• **TASK BRIEF**
Retype all of the data. Every line must match exactly.

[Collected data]
━━━━━━━━
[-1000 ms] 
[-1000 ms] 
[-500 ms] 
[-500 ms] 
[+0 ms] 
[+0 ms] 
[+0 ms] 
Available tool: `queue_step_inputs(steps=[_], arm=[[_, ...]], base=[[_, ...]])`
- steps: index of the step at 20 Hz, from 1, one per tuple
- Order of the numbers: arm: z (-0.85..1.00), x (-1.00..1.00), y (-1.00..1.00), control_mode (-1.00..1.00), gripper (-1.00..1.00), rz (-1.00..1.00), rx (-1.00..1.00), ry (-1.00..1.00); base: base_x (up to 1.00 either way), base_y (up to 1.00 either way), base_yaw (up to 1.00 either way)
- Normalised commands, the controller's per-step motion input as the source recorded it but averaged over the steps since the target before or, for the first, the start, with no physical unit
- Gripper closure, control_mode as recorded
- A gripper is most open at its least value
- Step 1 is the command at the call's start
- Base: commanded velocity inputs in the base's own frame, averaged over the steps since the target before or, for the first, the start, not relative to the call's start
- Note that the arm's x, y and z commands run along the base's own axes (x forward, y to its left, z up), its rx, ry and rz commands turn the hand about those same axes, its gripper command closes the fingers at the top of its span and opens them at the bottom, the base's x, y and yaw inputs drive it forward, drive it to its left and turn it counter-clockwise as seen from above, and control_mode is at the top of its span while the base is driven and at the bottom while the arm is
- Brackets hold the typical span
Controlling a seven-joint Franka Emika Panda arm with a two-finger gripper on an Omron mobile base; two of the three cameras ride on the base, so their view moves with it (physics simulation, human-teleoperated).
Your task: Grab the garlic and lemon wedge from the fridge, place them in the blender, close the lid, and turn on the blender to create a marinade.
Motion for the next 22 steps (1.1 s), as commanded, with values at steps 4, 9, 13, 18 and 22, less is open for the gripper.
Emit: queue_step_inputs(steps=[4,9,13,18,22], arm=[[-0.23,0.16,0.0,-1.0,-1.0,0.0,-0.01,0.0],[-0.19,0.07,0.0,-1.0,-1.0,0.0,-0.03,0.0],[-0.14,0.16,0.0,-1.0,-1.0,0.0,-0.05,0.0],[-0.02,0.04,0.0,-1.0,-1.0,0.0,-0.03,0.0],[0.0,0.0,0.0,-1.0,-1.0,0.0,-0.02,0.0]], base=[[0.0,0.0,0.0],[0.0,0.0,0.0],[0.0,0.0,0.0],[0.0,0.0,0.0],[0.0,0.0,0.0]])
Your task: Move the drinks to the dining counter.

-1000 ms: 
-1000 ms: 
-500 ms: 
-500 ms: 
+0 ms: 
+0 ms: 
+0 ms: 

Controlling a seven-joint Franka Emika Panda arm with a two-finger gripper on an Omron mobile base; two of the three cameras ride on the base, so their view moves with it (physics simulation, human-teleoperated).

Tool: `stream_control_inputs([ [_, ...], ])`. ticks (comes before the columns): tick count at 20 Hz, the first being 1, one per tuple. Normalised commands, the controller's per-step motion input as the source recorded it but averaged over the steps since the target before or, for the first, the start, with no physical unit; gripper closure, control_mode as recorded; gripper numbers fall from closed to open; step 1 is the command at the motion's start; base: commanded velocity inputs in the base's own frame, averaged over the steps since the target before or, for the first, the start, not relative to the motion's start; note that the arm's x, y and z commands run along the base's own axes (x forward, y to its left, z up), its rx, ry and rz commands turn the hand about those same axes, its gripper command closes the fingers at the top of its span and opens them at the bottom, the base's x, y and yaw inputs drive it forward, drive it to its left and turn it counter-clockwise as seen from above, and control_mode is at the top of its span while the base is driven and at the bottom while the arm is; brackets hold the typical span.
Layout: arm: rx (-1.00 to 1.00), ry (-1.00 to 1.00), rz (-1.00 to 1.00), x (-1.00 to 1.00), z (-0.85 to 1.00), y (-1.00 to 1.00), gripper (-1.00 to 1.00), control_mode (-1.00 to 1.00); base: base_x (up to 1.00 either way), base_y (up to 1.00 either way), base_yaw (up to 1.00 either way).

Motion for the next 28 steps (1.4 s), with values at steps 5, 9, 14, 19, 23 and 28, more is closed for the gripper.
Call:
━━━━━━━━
• **WRITTEN RESPONSE**
[-1000 ms] 
[-1000 ms] 
[-500 ms] 
[-500 ms] 
[+0 ms] 
[+0 ms] 
[+0 ms] 
Available tool: `queue_step_inputs(steps=[_], arm=[[_, ...]], base=[[_, ...]])`
- steps: index of the step at 20 Hz, from 1, one per tuple
- Order of the numbers: arm: z (-0.85..1.00), x (-1.00..1.00), y (-1.00..1.00), control_mode (-1.00..1.00), gripper (-1.00..1.00), rz (-1.00..1.00), rx (-1.00..1.00), ry (-1.00..1.00); base: base_x (up to 1.00 either way), base_y (up to 1.00 either way), base_yaw (up to 1.00 either way)
- Normalised commands, the controller's per-step motion input as the source recorded it but averaged over the steps since the target before or, for the first, the start, with no physical unit
- Gripper closure, control_mode as recorded
- A gripper is most open at its least value
- Step 1 is the command at the call's start
- Base: commanded velocity inputs in the base's own frame, averaged over the steps since the target before or, for the first, the start, not relative to the call's start
- Note that the arm's x, y and z commands run along the base's own axes (x forward, y to its left, z up), its rx, ry and rz commands turn the hand about those same axes, its gripper command closes the fingers at the top of its span and opens them at the bottom, the base's x, y and yaw inputs drive it forward, drive it to its left and turn it counter-clockwise as seen from above, and control_mode is at the top of its span while the base is driven and at the bottom while the arm is
- Brackets hold the typical span
Controlling a seven-joint Franka Emika Panda arm with a two-finger gripper on an Omron mobile base; two of the three cameras ride on the base, so their view moves with it (physics simulation, human-teleoperated).
Your task: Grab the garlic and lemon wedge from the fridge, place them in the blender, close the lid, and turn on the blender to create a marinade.
Motion for the next 22 steps (1.1 s), as commanded, with values at steps 4, 9, 13, 18 and 22, less is open for the gripper.
Emit: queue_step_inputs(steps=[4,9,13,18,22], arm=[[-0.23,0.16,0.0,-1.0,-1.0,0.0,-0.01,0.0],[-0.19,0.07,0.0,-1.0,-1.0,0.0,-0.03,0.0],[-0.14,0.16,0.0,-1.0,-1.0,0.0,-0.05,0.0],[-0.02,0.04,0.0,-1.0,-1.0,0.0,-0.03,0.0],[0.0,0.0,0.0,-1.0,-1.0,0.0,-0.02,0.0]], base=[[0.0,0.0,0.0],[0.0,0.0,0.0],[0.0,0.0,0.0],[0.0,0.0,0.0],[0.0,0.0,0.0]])
Your task: Move the drinks to the dining counter.

-1000 ms: 
-1000 ms: 
-500 ms: 
-500 ms: 
+0 ms: 
+0 ms: 
+0 ms: 

Controlling a seven-joint Franka Emika Panda arm with a two-finger gripper on an Omron mobile base; two of the three cameras ride on the base, so their view moves with it (physics simulation, human-teleoperated).

Tool: `stream_control_inputs([ [_, ...], ])`. ticks (comes before the columns): tick count at 20 Hz, the first being 1, one per tuple. Normalised commands, the controller's per-step motion input as the source recorded it but averaged over the steps since the target before or, for the first, the start, with no physical unit; gripper closure, control_mode as recorded; gripper numbers fall from closed to open; step 1 is the command at the motion's start; base: commanded velocity inputs in the base's own frame, averaged over the steps since the target before or, for the first, the start, not relative to the motion's start; note that the arm's x, y and z commands run along the base's own axes (x forward, y to its left, z up), its rx, ry and rz commands turn the hand about those same axes, its gripper command closes the fingers at the top of its span and opens them at the bottom, the base's x, y and yaw inputs drive it forward, drive it to its left and turn it counter-clockwise as seen from above, and control_mode is at the top of its span while the base is driven and at the bottom while the arm is; brackets hold the typical span.
Layout: arm: rx (-1.00 to 1.00), ry (-1.00 to 1.00), rz (-1.00 to 1.00), x (-1.00 to 1.00), z (-0.85 to 1.00), y (-1.00 to 1.00), gripper (-1.00 to 1.00), control_mode (-1.00 to 1.00); base: base_x (up to 1.00 either way), base_y (up to 1.00 either way), base_yaw (up to 1.00 either way).

Motion for the next 28 steps (1.4 s), with values at steps 5, 9, 14, 19, 23 and 28, more is closed for the gripper.
Call:

Work on this exercise is now finished.